We sometimes feel that our individual initiatives may seem like mere drops of water isolated in an immense ocean, but when added together, they can have a real impact. At their own level, each person can act for the preservation of marine mammals and the marine environment in general by changing a few elements of their daily life and by setting an example for those around them.
I diversify my consumption of fish
Marine mammals are affected by overfishing, leading to the disappearance of their food resources. By diversifying the types of fish on our dinner plate, we contribute to limiting the pressure on a particular species.
I prioritise local fishers
Marine mammal bycatch is mainly caused by offshore fisheries using specific fishing gears, such as pelagic trawl and purse seine.
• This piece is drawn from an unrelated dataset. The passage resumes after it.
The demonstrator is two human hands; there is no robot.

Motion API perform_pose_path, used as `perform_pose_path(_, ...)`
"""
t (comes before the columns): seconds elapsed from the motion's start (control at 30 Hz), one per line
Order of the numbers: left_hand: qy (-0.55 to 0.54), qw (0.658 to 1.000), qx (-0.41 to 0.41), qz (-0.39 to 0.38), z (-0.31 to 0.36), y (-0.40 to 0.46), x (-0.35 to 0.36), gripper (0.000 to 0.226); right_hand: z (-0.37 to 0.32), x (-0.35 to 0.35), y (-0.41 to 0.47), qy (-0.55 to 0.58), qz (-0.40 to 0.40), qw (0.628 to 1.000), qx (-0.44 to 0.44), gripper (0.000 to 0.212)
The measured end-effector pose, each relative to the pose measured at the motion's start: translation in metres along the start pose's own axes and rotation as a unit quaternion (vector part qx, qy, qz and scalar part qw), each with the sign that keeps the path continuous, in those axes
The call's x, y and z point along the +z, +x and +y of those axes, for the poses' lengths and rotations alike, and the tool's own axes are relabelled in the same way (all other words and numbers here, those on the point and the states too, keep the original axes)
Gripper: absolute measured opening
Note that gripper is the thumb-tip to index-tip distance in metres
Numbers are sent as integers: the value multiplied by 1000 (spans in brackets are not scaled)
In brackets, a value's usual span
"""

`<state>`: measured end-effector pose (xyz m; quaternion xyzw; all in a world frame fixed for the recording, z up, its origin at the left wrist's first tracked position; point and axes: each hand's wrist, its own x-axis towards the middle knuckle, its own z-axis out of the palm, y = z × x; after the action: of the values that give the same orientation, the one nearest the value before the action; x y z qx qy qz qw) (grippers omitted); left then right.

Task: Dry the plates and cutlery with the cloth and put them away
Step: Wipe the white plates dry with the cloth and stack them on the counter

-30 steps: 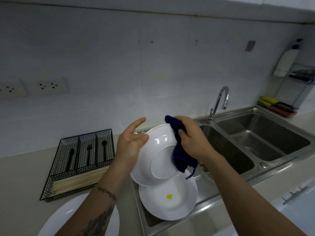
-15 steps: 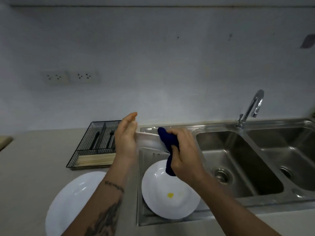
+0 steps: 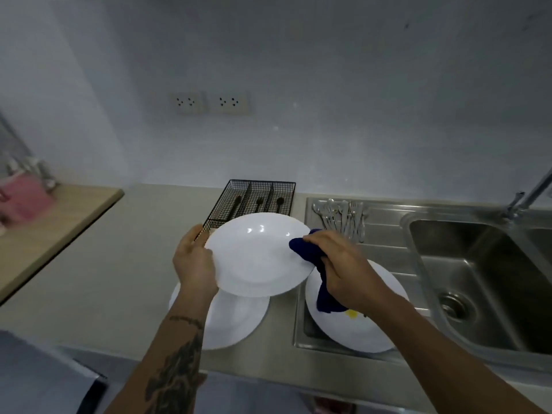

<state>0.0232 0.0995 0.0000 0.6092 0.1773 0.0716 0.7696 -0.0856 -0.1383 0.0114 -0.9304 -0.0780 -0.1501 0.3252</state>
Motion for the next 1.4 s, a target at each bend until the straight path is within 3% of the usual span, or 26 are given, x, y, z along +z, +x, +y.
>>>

Local fishermen do not use these gears. By eating locally caught fish, I not only participate in the economy of my island, but I also favour fishing techniques that cause less bycatch.
To go further, I can choose particularly pelagic species, such as tuna, offered by my local fisherman. These species are less sensitive to overfishing.
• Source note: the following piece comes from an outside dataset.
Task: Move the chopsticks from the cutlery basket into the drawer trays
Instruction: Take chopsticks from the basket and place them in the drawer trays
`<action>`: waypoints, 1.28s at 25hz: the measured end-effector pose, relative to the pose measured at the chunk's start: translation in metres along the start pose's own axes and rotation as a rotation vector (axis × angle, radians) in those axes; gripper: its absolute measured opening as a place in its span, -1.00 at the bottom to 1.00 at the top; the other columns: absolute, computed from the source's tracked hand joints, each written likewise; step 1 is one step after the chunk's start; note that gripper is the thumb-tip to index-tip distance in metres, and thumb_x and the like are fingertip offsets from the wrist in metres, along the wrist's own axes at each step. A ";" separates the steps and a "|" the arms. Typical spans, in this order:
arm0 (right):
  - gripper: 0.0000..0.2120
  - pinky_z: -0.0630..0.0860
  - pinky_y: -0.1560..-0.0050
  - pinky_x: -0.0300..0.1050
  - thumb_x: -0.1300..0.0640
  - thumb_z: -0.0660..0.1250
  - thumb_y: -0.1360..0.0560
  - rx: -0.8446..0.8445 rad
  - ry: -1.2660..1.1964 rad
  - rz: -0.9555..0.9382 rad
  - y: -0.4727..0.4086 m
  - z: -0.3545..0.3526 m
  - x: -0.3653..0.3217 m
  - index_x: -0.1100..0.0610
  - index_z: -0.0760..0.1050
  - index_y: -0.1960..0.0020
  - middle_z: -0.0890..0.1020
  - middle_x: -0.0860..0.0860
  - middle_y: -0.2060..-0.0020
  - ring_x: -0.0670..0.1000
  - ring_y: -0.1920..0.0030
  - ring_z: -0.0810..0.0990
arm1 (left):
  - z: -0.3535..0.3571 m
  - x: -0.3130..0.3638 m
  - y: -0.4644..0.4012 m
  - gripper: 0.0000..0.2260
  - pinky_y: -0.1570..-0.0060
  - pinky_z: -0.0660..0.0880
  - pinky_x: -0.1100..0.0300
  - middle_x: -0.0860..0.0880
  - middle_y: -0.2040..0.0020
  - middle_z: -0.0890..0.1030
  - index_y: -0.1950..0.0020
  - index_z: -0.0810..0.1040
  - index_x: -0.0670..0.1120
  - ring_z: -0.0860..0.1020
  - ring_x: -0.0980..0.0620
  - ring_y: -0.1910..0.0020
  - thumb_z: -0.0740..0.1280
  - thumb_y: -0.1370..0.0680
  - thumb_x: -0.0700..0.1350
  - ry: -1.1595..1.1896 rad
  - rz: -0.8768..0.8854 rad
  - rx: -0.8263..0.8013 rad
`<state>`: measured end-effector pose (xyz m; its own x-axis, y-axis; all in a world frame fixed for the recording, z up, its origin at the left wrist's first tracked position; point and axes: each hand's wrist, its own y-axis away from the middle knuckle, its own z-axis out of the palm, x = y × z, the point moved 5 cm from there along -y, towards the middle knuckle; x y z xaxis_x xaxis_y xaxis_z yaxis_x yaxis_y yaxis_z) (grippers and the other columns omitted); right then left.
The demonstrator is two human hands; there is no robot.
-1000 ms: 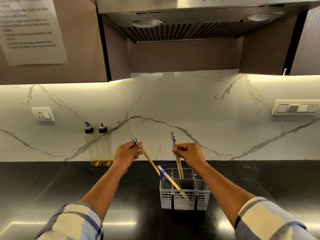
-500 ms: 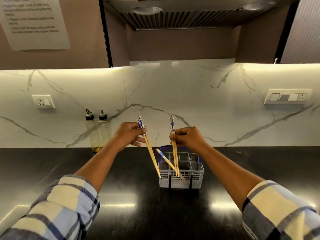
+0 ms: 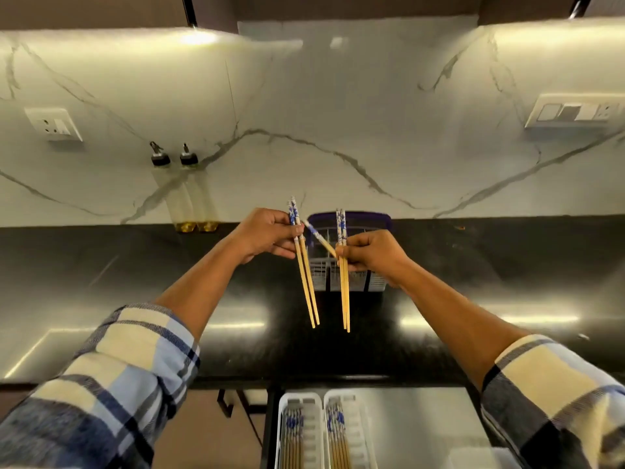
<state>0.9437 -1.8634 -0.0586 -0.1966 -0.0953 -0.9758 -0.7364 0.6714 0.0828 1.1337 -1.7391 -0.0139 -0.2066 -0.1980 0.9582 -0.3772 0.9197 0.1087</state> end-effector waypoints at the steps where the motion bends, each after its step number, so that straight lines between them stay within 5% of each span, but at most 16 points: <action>1: -0.81 0.67 0.00 -0.07 0.18 0.49 -0.45 -0.001 -0.021 0.042 0.005 0.005 0.021 0.24 0.66 -0.03 0.74 0.14 0.11 0.08 0.07 0.74 | 0.009 -0.016 0.004 -0.90 0.10 0.68 0.02 -0.22 0.08 0.72 -0.04 0.62 -0.19 0.72 -0.13 0.11 0.40 -0.55 -0.22 -0.019 -0.029 -0.024; 10: -0.84 0.67 -0.01 -0.05 0.21 0.47 -0.47 -0.011 -0.031 0.309 0.087 0.050 0.186 0.24 0.67 -0.03 0.74 0.13 0.15 0.07 0.11 0.74 | 0.082 -0.181 0.062 -0.92 0.16 0.68 0.13 -0.19 0.08 0.71 -0.03 0.60 -0.20 0.72 -0.06 0.16 0.38 -0.56 -0.24 -0.029 -0.340 -0.148; 20: -0.88 0.65 -0.06 -0.04 0.20 0.48 -0.46 -0.100 0.035 0.410 0.148 0.083 0.244 0.16 0.71 0.01 0.76 0.02 0.13 -0.01 0.08 0.74 | 0.129 -0.274 0.117 -0.83 0.04 0.66 0.11 -0.16 0.04 0.72 -0.09 0.61 -0.22 0.72 -0.02 0.07 0.40 -0.55 -0.18 -0.064 -0.403 -0.323; 28: -0.92 0.66 -0.07 0.02 0.13 0.48 -0.47 0.019 0.108 0.612 0.185 0.097 0.300 0.04 0.71 0.04 0.75 -0.07 0.17 -0.05 0.12 0.73 | 0.148 -0.324 0.137 -0.85 0.16 0.65 0.26 -0.15 0.01 0.70 -0.08 0.60 -0.20 0.71 0.02 0.09 0.38 -0.56 -0.15 -0.169 -0.545 -0.241; 32: -0.89 0.67 -0.03 0.03 0.12 0.47 -0.49 0.056 0.216 0.652 0.176 0.102 0.309 0.07 0.69 -0.01 0.74 -0.03 0.17 -0.02 0.15 0.73 | 0.153 -0.341 0.127 -0.76 0.05 0.66 0.07 -0.18 -0.06 0.67 -0.19 0.56 -0.21 0.70 -0.10 0.05 0.38 -0.57 -0.14 -0.167 -0.622 -0.230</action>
<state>0.8194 -1.6996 -0.3657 -0.7171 0.2004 -0.6675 -0.3908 0.6775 0.6232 1.0175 -1.6065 -0.3672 -0.1565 -0.7458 0.6476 -0.2729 0.6628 0.6973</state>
Learn more about the impact of fishing on cetaceans
I reduce the amount of waste I produce
Transported by the wind or rivers, the waste produced on land always ends up in the sea where it can injure marine mammals when they ingest it. I can limit the amount of waste I produce by choosing reusable items instead of disposable ones. For example, metal straws instead of plastic ones or reusable dishes for my picnics.
I can also pay special attention to over-packaging. Often, products are packaged individually and put together in a larger package, such as packages of biscuits for example. I can take this a step further by choosing to buy in bulk and store in suitable containers, if possible.
Reusable cloth bags are also a good alternative to disposable bags for fruits and vegetables for example, whether at the market or the supermarket.
I limit the use of plastic materials
Plastic can take hundreds of years to degrade in nature. It turns into micro particles that spread all over the planet, in the air we breathe, in the soil where we grow our food and where animals feed, and in the water where marine mammals and the fish live, which we share with them.
During its slow degradation, plastic will also release chemicals that will contaminate marine mammals and affect their metabolism and reproduction.
For my everyday objects, I can choose materials that require energy for their production and transformation but that will be less polluting during degradation, like glass for example.